Data to use
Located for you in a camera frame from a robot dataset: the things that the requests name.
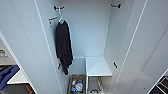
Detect white wardrobe door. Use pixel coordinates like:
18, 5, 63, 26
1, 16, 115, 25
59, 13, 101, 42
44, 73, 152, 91
111, 0, 168, 94
0, 0, 68, 94

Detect white wardrobe carcass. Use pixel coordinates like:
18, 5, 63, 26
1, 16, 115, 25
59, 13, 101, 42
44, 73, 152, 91
34, 0, 148, 94

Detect black garment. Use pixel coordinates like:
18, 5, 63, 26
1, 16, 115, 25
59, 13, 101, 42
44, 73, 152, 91
54, 19, 75, 76

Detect brown cardboard box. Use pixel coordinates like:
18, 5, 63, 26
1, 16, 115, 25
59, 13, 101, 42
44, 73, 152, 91
67, 73, 87, 94

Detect white clothes hanger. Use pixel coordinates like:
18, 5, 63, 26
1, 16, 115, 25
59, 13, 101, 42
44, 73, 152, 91
55, 5, 68, 26

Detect orange label strip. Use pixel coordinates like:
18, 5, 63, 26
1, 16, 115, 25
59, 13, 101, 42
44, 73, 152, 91
48, 16, 59, 22

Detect blue container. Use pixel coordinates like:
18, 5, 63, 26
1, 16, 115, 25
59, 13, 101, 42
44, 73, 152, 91
70, 86, 77, 94

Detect blue cloth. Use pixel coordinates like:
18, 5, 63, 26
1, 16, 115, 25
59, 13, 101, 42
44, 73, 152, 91
0, 64, 21, 91

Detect grey wire basket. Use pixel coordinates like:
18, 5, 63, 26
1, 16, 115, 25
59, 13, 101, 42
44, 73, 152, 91
87, 76, 105, 94

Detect black clothes rail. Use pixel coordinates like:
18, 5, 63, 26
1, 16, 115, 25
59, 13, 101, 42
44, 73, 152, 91
52, 3, 122, 11

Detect orange table frame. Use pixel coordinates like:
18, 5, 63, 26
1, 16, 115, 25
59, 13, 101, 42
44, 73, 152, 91
24, 83, 37, 94

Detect white wall sign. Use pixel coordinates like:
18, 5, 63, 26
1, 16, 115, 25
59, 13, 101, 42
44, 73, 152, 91
0, 48, 10, 61

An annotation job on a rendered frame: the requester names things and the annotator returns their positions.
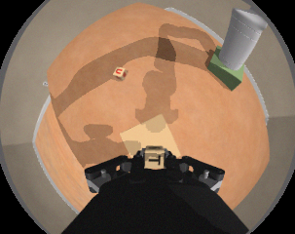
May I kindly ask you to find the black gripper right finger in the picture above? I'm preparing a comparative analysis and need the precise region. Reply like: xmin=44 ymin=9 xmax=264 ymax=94
xmin=164 ymin=148 xmax=225 ymax=193

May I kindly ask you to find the tan flat mat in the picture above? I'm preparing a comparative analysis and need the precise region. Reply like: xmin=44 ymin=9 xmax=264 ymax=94
xmin=120 ymin=114 xmax=181 ymax=158

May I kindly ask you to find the beige letter block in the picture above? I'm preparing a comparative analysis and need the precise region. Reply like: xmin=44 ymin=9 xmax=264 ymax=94
xmin=113 ymin=67 xmax=128 ymax=81
xmin=144 ymin=145 xmax=165 ymax=169

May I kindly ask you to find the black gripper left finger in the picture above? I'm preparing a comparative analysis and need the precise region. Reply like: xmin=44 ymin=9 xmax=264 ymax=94
xmin=84 ymin=148 xmax=146 ymax=193

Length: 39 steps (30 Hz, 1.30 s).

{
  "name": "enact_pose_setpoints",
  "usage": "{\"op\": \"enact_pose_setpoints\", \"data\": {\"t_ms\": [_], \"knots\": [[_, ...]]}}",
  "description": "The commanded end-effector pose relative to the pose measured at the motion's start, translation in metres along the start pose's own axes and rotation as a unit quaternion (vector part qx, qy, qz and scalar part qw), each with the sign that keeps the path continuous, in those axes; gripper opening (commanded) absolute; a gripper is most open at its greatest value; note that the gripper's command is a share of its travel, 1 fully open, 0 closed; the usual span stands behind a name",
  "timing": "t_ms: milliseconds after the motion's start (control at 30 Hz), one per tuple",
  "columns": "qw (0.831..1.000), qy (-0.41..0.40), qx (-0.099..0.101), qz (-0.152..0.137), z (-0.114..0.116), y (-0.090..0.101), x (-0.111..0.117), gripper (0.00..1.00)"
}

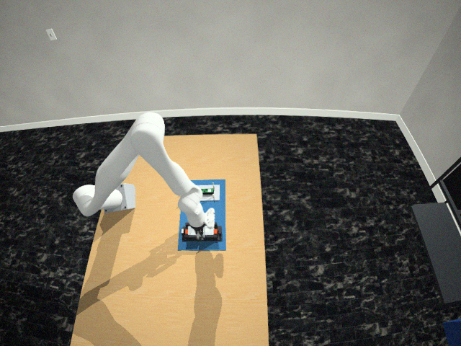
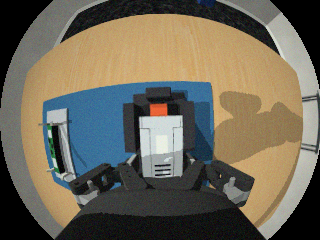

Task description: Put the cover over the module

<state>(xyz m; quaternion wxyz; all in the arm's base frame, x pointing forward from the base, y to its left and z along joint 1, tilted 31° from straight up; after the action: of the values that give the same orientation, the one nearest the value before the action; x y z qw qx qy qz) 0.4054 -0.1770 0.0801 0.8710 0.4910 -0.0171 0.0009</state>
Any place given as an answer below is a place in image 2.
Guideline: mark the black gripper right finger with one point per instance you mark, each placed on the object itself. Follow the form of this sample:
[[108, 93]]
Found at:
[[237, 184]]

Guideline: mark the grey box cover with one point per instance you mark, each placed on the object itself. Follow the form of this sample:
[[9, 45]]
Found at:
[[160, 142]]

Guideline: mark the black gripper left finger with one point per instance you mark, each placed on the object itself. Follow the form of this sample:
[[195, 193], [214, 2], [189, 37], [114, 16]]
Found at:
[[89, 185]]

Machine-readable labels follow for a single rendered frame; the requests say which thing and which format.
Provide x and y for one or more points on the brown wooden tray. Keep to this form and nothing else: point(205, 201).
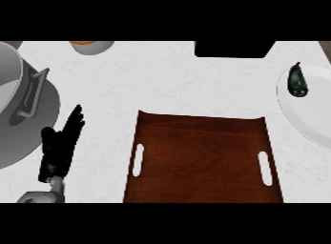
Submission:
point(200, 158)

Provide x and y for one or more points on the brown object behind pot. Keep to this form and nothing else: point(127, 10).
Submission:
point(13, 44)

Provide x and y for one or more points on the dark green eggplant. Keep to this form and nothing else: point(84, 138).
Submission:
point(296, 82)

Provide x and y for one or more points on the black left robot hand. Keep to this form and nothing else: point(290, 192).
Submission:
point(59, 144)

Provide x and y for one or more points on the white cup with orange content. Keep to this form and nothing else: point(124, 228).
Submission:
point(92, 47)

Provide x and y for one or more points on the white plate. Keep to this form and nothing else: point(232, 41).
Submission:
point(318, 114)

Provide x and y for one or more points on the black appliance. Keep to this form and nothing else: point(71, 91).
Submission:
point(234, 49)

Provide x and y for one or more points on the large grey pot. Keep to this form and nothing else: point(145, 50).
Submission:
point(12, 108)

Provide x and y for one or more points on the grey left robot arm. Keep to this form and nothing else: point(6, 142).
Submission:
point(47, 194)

Task objective
The data must be printed exactly, image-free.

Answer space
Located for you in a camera frame from a robot dataset: the things that the requests name.
Detect white wardrobe door. Use pixel coordinates like:
18, 5, 63, 26
1, 16, 115, 25
59, 13, 101, 42
44, 73, 152, 91
111, 0, 168, 94
0, 0, 68, 94

Detect white wardrobe carcass. Use pixel coordinates like:
18, 5, 63, 26
1, 16, 115, 25
59, 13, 101, 42
44, 73, 152, 91
34, 0, 148, 94

Detect black garment. Use pixel coordinates like:
18, 5, 63, 26
1, 16, 115, 25
59, 13, 101, 42
44, 73, 152, 91
54, 19, 75, 76

Detect brown cardboard box. Use pixel coordinates like:
18, 5, 63, 26
1, 16, 115, 25
59, 13, 101, 42
44, 73, 152, 91
67, 73, 87, 94

Detect white clothes hanger. Use pixel coordinates like:
18, 5, 63, 26
1, 16, 115, 25
59, 13, 101, 42
44, 73, 152, 91
55, 5, 68, 26

Detect orange label strip. Use pixel coordinates like:
18, 5, 63, 26
1, 16, 115, 25
59, 13, 101, 42
44, 73, 152, 91
48, 16, 59, 22

Detect blue container. Use pixel coordinates like:
18, 5, 63, 26
1, 16, 115, 25
59, 13, 101, 42
44, 73, 152, 91
70, 86, 77, 94

Detect blue cloth. Use pixel coordinates like:
18, 5, 63, 26
1, 16, 115, 25
59, 13, 101, 42
44, 73, 152, 91
0, 64, 21, 91

Detect grey wire basket. Use pixel coordinates like:
18, 5, 63, 26
1, 16, 115, 25
59, 13, 101, 42
44, 73, 152, 91
87, 76, 105, 94

Detect black clothes rail. Use pixel coordinates like:
18, 5, 63, 26
1, 16, 115, 25
59, 13, 101, 42
44, 73, 152, 91
52, 3, 122, 11

Detect orange table frame. Use pixel coordinates like:
18, 5, 63, 26
1, 16, 115, 25
59, 13, 101, 42
44, 73, 152, 91
24, 83, 37, 94

Detect white wall sign. Use pixel coordinates like:
18, 5, 63, 26
1, 16, 115, 25
59, 13, 101, 42
44, 73, 152, 91
0, 48, 10, 61

An annotation job on a rendered frame: the requester names things and the annotator returns their positions.
May I kindly ask you to find the black gripper right finger in the picture above? I'm preparing a comparative analysis and need the precise region. Reply like: xmin=44 ymin=9 xmax=264 ymax=94
xmin=164 ymin=148 xmax=225 ymax=193

May I kindly ask you to find the tan flat mat in the picture above? I'm preparing a comparative analysis and need the precise region. Reply like: xmin=44 ymin=9 xmax=264 ymax=94
xmin=120 ymin=114 xmax=181 ymax=158

May I kindly ask you to find the beige letter block in the picture above? I'm preparing a comparative analysis and need the precise region. Reply like: xmin=44 ymin=9 xmax=264 ymax=94
xmin=113 ymin=67 xmax=128 ymax=81
xmin=144 ymin=145 xmax=165 ymax=169

May I kindly ask you to find the black gripper left finger in the picture above? I'm preparing a comparative analysis and need the precise region. Reply like: xmin=44 ymin=9 xmax=264 ymax=94
xmin=84 ymin=148 xmax=146 ymax=193

Length: 39 steps (30 Hz, 1.30 s).

{
  "name": "enact_pose_setpoints",
  "usage": "{\"op\": \"enact_pose_setpoints\", \"data\": {\"t_ms\": [_], \"knots\": [[_, ...]]}}",
  "description": "The commanded end-effector pose relative to the pose measured at the motion's start, translation in metres along the start pose's own axes and rotation as a unit quaternion (vector part qx, qy, qz and scalar part qw), each with the sign that keeps the path continuous, in those axes; gripper opening (commanded) absolute; a gripper is most open at its greatest value; note that the gripper's command is a share of its travel, 1 fully open, 0 closed; the usual span stands behind a name",
  "timing": "t_ms: milliseconds after the motion's start (control at 30 Hz), one per tuple",
  "columns": "qw (0.831..1.000), qy (-0.41..0.40), qx (-0.099..0.101), qz (-0.152..0.137), z (-0.114..0.116), y (-0.090..0.101), x (-0.111..0.117), gripper (0.00..1.00)"
}


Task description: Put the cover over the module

<state>(xyz m; quaternion wxyz; all in the arm's base frame, x pointing forward from the base, y to its left and z along joint 1, tilted 31° from straight up; after the action: of the values that give the same orientation, the one nearest the value before the action; x y z qw qx qy qz) 0.4054 -0.1770 0.0801 0.8710 0.4910 -0.0171 0.0009</state>
Any place given as an answer below is a place in image 2.
Guideline: mark the black gripper right finger with one point per instance you mark, each placed on the object itself. Follow the form of this sample:
[[108, 93]]
Found at:
[[237, 184]]

Guideline: mark the grey box cover with one point per instance you mark, each placed on the object itself. Follow the form of this sample:
[[9, 45]]
Found at:
[[160, 142]]

Guideline: mark the black gripper left finger with one point per instance you mark, each placed on the object itself. Follow the form of this sample:
[[195, 193], [214, 2], [189, 37], [114, 16]]
Found at:
[[89, 185]]

Machine-readable labels follow for a single rendered frame; the requests say which thing and which format.
Provide x and y for one or more points on the brown wooden tray. Keep to this form and nothing else: point(205, 201).
Submission:
point(200, 158)

Provide x and y for one or more points on the brown object behind pot. Keep to this form and nothing else: point(127, 10).
Submission:
point(13, 44)

Provide x and y for one or more points on the dark green eggplant. Keep to this form and nothing else: point(84, 138).
Submission:
point(296, 82)

Provide x and y for one or more points on the black left robot hand. Keep to this form and nothing else: point(290, 192).
Submission:
point(59, 144)

Provide x and y for one or more points on the white cup with orange content. Keep to this form and nothing else: point(124, 228).
Submission:
point(92, 47)

Provide x and y for one or more points on the white plate. Keep to this form and nothing else: point(232, 41).
Submission:
point(318, 114)

Provide x and y for one or more points on the black appliance. Keep to this form and nothing else: point(71, 91).
Submission:
point(234, 49)

Provide x and y for one or more points on the large grey pot. Keep to this form and nothing else: point(145, 50).
Submission:
point(12, 108)

Provide x and y for one or more points on the grey left robot arm. Keep to this form and nothing else: point(6, 142).
Submission:
point(47, 194)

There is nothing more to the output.